§ Exercise directions: The answer is every line in the data below that contains the word "plate".

§ Extracted information:

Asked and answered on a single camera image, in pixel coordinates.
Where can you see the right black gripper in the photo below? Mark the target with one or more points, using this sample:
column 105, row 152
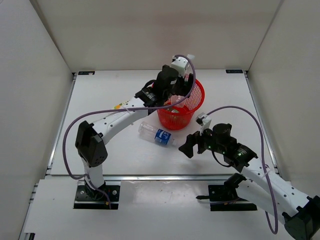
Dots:
column 192, row 139

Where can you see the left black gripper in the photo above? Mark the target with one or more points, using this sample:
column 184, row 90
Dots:
column 182, row 89

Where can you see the clear bottle green label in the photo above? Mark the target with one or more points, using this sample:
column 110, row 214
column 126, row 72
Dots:
column 174, row 100

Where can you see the clear bottle blue label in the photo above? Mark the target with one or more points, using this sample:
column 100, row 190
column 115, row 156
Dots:
column 156, row 135

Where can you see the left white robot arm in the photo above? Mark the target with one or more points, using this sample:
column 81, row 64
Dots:
column 92, row 138

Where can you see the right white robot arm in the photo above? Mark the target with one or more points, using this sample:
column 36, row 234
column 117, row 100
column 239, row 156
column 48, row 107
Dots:
column 297, row 211

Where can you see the red plastic mesh basket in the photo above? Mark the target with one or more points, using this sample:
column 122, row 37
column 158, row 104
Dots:
column 180, row 115

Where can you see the white juice bottle fruit label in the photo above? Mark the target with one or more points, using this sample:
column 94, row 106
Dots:
column 121, row 105

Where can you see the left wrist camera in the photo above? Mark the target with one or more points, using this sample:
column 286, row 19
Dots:
column 180, row 64

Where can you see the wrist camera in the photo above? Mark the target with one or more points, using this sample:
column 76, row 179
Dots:
column 180, row 64
column 204, row 121

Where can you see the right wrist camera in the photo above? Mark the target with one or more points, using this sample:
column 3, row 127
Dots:
column 204, row 121

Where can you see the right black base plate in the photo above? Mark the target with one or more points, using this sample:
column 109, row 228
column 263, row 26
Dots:
column 224, row 198

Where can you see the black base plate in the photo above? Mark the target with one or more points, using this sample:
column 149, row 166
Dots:
column 224, row 198
column 88, row 199

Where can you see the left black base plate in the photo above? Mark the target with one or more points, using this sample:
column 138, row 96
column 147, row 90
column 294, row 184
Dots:
column 88, row 199

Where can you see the aluminium table rail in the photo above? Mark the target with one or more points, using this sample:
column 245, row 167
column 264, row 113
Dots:
column 188, row 177

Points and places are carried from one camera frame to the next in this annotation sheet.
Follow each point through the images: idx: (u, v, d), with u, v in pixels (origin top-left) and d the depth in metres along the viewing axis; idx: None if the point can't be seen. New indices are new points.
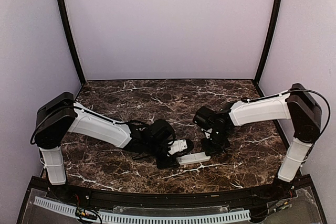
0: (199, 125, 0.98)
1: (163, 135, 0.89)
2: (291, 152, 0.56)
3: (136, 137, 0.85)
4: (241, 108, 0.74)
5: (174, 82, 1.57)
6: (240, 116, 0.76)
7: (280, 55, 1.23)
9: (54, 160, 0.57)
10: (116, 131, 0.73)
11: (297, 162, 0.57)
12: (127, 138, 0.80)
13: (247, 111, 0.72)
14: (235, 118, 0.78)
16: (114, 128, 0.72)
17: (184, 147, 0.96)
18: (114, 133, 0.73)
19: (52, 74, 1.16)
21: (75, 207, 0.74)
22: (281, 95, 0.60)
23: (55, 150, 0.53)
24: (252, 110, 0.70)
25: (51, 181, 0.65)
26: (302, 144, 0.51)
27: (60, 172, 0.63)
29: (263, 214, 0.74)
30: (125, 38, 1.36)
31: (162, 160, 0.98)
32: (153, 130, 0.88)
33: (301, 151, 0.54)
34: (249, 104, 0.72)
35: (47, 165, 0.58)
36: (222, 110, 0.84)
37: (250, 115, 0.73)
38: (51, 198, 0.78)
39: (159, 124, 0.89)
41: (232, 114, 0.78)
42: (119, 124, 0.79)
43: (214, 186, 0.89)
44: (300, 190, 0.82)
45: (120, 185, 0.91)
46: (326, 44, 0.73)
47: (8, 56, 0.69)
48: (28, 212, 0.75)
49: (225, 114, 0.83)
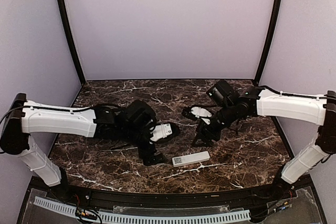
0: (214, 99, 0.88)
1: (139, 121, 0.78)
2: (304, 156, 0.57)
3: (112, 121, 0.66)
4: (273, 98, 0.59)
5: (174, 82, 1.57)
6: (266, 107, 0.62)
7: (280, 55, 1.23)
9: (35, 163, 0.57)
10: (77, 122, 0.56)
11: (306, 166, 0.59)
12: (93, 125, 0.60)
13: (276, 104, 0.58)
14: (261, 108, 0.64)
16: (70, 117, 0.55)
17: (168, 132, 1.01)
18: (73, 125, 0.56)
19: (52, 75, 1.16)
21: (74, 208, 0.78)
22: (318, 98, 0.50)
23: (22, 154, 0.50)
24: (284, 105, 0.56)
25: (46, 182, 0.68)
26: (319, 151, 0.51)
27: (49, 173, 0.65)
29: (263, 214, 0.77)
30: (125, 38, 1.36)
31: (142, 147, 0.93)
32: (129, 114, 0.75)
33: (313, 156, 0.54)
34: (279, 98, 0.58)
35: (33, 169, 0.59)
36: (249, 95, 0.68)
37: (279, 110, 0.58)
38: (51, 198, 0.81)
39: (135, 106, 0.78)
41: (259, 102, 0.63)
42: (81, 110, 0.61)
43: (214, 186, 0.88)
44: (300, 190, 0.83)
45: (121, 185, 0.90)
46: (327, 44, 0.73)
47: (8, 56, 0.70)
48: (28, 212, 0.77)
49: (251, 99, 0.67)
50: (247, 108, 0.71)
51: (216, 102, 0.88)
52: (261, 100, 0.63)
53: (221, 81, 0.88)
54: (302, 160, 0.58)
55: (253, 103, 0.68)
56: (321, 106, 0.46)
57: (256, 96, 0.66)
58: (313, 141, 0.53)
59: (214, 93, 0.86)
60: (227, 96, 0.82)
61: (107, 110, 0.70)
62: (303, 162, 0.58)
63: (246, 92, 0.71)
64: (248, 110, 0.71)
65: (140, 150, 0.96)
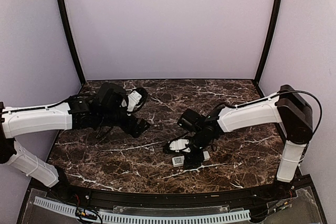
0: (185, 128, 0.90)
1: (112, 102, 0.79)
2: (286, 154, 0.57)
3: (88, 110, 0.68)
4: (232, 113, 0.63)
5: (174, 82, 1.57)
6: (231, 121, 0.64)
7: (280, 55, 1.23)
9: (28, 166, 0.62)
10: (53, 117, 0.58)
11: (295, 161, 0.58)
12: (69, 116, 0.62)
13: (237, 116, 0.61)
14: (227, 123, 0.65)
16: (48, 114, 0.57)
17: (138, 97, 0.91)
18: (50, 119, 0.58)
19: (53, 75, 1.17)
21: (75, 207, 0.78)
22: (270, 98, 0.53)
23: (11, 160, 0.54)
24: (243, 116, 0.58)
25: (44, 183, 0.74)
26: (294, 145, 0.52)
27: (44, 173, 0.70)
29: (263, 214, 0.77)
30: (125, 37, 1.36)
31: (127, 122, 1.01)
32: (101, 98, 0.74)
33: (294, 152, 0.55)
34: (237, 109, 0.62)
35: (29, 173, 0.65)
36: (210, 118, 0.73)
37: (240, 121, 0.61)
38: (51, 198, 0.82)
39: (104, 89, 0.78)
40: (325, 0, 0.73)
41: (222, 120, 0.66)
42: (55, 104, 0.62)
43: (214, 186, 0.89)
44: (300, 190, 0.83)
45: (120, 185, 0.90)
46: (327, 44, 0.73)
47: (8, 56, 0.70)
48: (28, 212, 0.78)
49: (212, 121, 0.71)
50: (212, 131, 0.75)
51: (189, 129, 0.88)
52: (223, 118, 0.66)
53: (186, 111, 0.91)
54: (287, 159, 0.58)
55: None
56: (273, 105, 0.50)
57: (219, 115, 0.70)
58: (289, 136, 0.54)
59: (184, 122, 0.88)
60: (195, 123, 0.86)
61: (81, 101, 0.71)
62: (289, 160, 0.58)
63: (208, 116, 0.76)
64: (213, 132, 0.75)
65: (124, 127, 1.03)
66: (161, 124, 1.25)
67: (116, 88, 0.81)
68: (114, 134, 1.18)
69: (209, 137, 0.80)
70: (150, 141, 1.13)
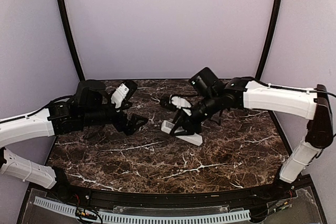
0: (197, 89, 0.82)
1: (92, 101, 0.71)
2: (298, 155, 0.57)
3: (69, 114, 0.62)
4: (265, 91, 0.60)
5: (174, 82, 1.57)
6: (256, 99, 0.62)
7: (280, 55, 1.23)
9: (22, 172, 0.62)
10: (32, 125, 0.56)
11: (301, 163, 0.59)
12: (49, 123, 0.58)
13: (268, 97, 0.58)
14: (251, 99, 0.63)
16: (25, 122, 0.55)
17: (125, 91, 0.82)
18: (31, 128, 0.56)
19: (53, 75, 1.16)
21: (75, 208, 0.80)
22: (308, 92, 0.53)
23: (3, 169, 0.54)
24: (274, 98, 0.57)
25: (43, 185, 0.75)
26: (311, 148, 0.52)
27: (41, 176, 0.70)
29: (263, 214, 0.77)
30: (125, 37, 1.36)
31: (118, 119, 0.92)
32: (78, 99, 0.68)
33: (306, 153, 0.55)
34: (271, 91, 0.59)
35: (25, 178, 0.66)
36: (234, 87, 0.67)
37: (268, 102, 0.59)
38: (51, 198, 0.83)
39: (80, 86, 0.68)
40: (325, 0, 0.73)
41: (248, 94, 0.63)
42: (35, 112, 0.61)
43: (214, 186, 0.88)
44: (300, 190, 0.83)
45: (121, 185, 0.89)
46: (326, 44, 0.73)
47: (8, 56, 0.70)
48: (28, 211, 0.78)
49: (238, 92, 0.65)
50: (232, 101, 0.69)
51: (198, 89, 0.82)
52: (251, 93, 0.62)
53: (204, 70, 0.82)
54: (296, 159, 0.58)
55: (239, 95, 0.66)
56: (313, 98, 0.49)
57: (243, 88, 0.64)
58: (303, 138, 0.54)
59: (198, 81, 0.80)
60: (211, 87, 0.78)
61: (62, 105, 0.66)
62: (298, 161, 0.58)
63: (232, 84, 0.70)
64: (233, 103, 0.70)
65: (115, 123, 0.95)
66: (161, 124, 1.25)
67: (91, 85, 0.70)
68: (114, 134, 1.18)
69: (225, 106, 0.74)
70: (150, 141, 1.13)
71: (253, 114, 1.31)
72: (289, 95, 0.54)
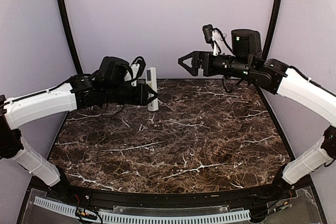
0: (238, 48, 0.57)
1: (118, 76, 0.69)
2: (308, 159, 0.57)
3: (90, 87, 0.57)
4: (301, 82, 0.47)
5: (174, 82, 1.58)
6: (288, 89, 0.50)
7: (280, 55, 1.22)
9: (33, 162, 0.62)
10: (56, 100, 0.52)
11: (308, 168, 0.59)
12: (72, 96, 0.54)
13: (302, 92, 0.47)
14: (283, 87, 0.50)
16: (49, 97, 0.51)
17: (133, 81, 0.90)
18: (55, 103, 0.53)
19: (52, 74, 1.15)
21: (75, 208, 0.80)
22: None
23: (18, 156, 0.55)
24: (307, 94, 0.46)
25: (47, 182, 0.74)
26: (324, 155, 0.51)
27: (46, 172, 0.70)
29: (263, 214, 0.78)
30: (125, 36, 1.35)
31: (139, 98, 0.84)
32: (103, 72, 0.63)
33: (316, 159, 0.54)
34: (308, 84, 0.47)
35: (32, 170, 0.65)
36: (274, 68, 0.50)
37: (300, 95, 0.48)
38: (51, 198, 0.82)
39: (106, 61, 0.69)
40: None
41: (284, 82, 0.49)
42: (58, 86, 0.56)
43: (214, 186, 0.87)
44: (300, 190, 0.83)
45: (120, 185, 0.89)
46: (327, 43, 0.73)
47: (8, 56, 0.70)
48: (28, 212, 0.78)
49: (276, 76, 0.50)
50: (269, 83, 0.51)
51: (234, 51, 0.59)
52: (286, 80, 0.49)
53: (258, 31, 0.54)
54: (305, 163, 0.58)
55: (277, 80, 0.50)
56: None
57: (283, 73, 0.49)
58: (318, 145, 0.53)
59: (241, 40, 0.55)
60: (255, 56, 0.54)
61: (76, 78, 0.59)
62: (306, 164, 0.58)
63: (271, 64, 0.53)
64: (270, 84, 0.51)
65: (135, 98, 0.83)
66: (161, 124, 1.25)
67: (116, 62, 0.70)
68: (114, 134, 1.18)
69: (253, 83, 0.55)
70: (150, 141, 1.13)
71: (253, 114, 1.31)
72: (322, 95, 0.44)
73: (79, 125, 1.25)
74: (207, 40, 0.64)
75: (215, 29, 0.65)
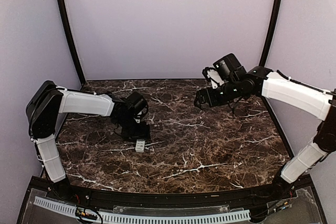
0: (219, 73, 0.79)
1: (139, 108, 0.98)
2: (303, 155, 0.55)
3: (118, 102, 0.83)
4: (281, 82, 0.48)
5: (174, 82, 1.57)
6: (271, 89, 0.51)
7: (280, 55, 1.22)
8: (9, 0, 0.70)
9: (53, 151, 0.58)
10: (96, 102, 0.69)
11: (303, 164, 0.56)
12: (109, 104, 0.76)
13: (284, 89, 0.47)
14: (267, 88, 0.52)
16: (93, 98, 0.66)
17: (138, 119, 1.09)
18: (94, 104, 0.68)
19: (52, 74, 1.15)
21: (75, 207, 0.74)
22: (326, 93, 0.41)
23: (47, 139, 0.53)
24: (290, 92, 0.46)
25: (52, 178, 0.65)
26: (318, 150, 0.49)
27: (59, 166, 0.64)
29: (262, 214, 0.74)
30: (124, 36, 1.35)
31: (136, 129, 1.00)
32: (132, 100, 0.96)
33: (311, 155, 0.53)
34: (290, 83, 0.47)
35: (46, 161, 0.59)
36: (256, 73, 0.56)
37: (283, 94, 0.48)
38: (51, 198, 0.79)
39: (136, 95, 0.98)
40: None
41: (267, 83, 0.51)
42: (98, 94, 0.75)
43: (214, 186, 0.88)
44: (300, 190, 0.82)
45: (120, 185, 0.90)
46: (326, 44, 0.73)
47: (8, 57, 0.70)
48: (28, 212, 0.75)
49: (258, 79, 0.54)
50: (252, 87, 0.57)
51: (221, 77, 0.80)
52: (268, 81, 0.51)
53: (229, 54, 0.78)
54: (300, 159, 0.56)
55: (260, 82, 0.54)
56: (326, 100, 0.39)
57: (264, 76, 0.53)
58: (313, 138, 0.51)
59: (221, 65, 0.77)
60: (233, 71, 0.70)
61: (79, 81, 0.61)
62: (302, 161, 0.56)
63: (254, 71, 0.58)
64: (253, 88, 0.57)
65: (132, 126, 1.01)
66: (161, 124, 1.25)
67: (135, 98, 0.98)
68: (114, 134, 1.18)
69: (243, 93, 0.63)
70: (150, 141, 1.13)
71: (253, 114, 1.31)
72: (303, 89, 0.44)
73: (79, 125, 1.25)
74: (206, 78, 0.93)
75: (210, 69, 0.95)

§ Exercise result:
Where can you see the right black base plate in the photo above? Mark the target with one or more points, using this sample:
Where can you see the black base plate in the photo above? Mark the target with one or more points, using this sample:
Where can you see the left black base plate in the photo above? Mark the target with one or more points, using this sample:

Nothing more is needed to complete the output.